Available data:
_____
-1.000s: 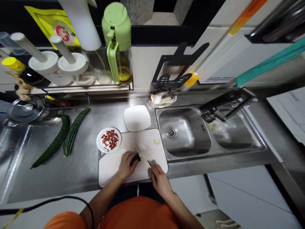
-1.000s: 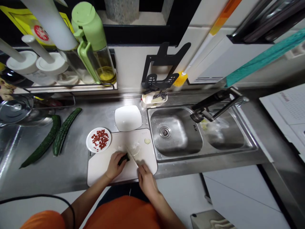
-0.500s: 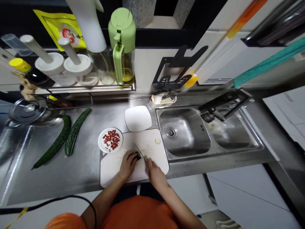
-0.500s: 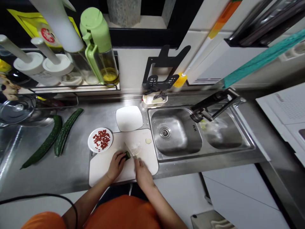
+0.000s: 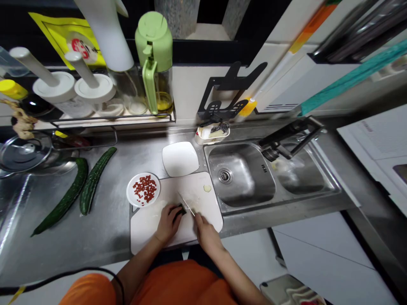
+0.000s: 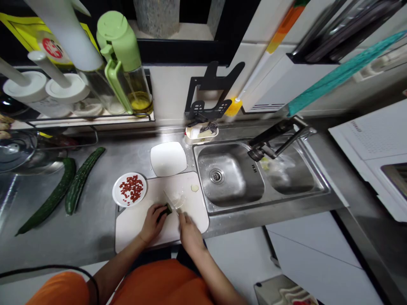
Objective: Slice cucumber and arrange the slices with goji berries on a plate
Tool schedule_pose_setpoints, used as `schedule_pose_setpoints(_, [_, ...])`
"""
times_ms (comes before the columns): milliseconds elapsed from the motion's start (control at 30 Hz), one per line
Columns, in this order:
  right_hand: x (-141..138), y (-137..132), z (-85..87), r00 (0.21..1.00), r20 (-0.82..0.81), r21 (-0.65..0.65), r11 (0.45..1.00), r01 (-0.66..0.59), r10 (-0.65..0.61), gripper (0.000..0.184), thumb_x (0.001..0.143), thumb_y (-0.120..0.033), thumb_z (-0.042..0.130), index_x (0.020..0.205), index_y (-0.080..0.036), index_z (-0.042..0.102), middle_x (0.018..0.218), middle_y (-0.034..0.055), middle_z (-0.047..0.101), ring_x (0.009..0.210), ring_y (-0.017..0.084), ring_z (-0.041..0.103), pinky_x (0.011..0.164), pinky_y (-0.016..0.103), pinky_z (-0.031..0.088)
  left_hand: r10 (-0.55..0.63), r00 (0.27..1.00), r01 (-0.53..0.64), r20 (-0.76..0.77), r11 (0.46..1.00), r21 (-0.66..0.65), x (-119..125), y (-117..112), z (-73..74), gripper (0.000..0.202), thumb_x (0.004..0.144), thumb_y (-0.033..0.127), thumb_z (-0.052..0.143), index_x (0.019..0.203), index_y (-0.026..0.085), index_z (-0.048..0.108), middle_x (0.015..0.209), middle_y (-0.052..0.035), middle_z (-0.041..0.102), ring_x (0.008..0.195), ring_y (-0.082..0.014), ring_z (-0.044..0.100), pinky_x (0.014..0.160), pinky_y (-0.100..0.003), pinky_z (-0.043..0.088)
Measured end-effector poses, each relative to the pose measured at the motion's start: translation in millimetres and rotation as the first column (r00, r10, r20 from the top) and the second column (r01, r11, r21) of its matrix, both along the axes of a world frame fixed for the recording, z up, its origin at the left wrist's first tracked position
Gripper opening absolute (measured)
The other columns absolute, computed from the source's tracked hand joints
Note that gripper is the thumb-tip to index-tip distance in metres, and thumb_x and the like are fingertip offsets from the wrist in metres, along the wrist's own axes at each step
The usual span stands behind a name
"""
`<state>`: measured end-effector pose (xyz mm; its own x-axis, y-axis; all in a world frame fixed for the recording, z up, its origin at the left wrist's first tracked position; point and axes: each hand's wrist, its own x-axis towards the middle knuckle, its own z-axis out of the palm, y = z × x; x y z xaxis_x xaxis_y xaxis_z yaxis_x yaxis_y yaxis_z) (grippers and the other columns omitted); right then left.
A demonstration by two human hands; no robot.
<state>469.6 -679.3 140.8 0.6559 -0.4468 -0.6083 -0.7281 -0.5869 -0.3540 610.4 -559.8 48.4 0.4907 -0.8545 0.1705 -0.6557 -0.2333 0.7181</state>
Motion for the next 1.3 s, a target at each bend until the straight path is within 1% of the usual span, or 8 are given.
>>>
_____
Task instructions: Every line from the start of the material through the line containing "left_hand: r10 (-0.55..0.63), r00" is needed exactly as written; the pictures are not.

The completed task:
-1.000s: 
-1.000s: 
-0.500s: 
-0.500s: 
+0.000s: 
+0.000s: 
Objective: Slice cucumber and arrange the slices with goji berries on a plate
Tool schedule_pose_setpoints, used as `schedule_pose_setpoints(_, [_, ...])`
"""
times_ms (comes before the columns): milliseconds elapsed from the motion's start (control at 30 Hz), one per line
Columns, in this order:
  right_hand: x (-141..138), y (-137..132), z (-85..87), r00 (0.21..1.00), r20 (-0.82..0.81), r21 (-0.65..0.65), r11 (0.45..1.00), r01 (-0.66..0.59), r10 (-0.65..0.61), gripper (0.000..0.184), thumb_x (0.001..0.143), thumb_y (-0.120..0.033), thumb_z (-0.042..0.130), index_x (0.020..0.205), index_y (-0.080..0.036), index_z (-0.042..0.102), middle_x (0.018..0.218), middle_y (-0.034..0.055), middle_z (-0.047..0.101), ring_x (0.009..0.210), ring_y (-0.017..0.084), ring_z (-0.041..0.103), pinky_x (0.011..0.164), pinky_y (-0.016..0.103), pinky_z (-0.031..0.088)
  left_hand: r10 (-0.55..0.63), r00 (0.27..1.00), r01 (-0.53..0.64), r20 (-0.76..0.77), r11 (0.46..1.00), r21 (-0.66..0.65), x (-119..125), y (-117..112), z (-73..74), gripper (0.000..0.202), thumb_x (0.004..0.144), thumb_y (-0.033..0.127), thumb_z (-0.052..0.143), index_x (0.019..0.203), index_y (-0.026..0.085), index_z (-0.048..0.108), middle_x (0.015..0.209), middle_y (-0.052..0.035), middle_z (-0.041..0.102), ring_x (0.008..0.195), ring_y (-0.082..0.014), ring_z (-0.044..0.100), pinky_x (0.014..0.160), pinky_y (-0.100..0.003), pinky_z (-0.043..0.088)

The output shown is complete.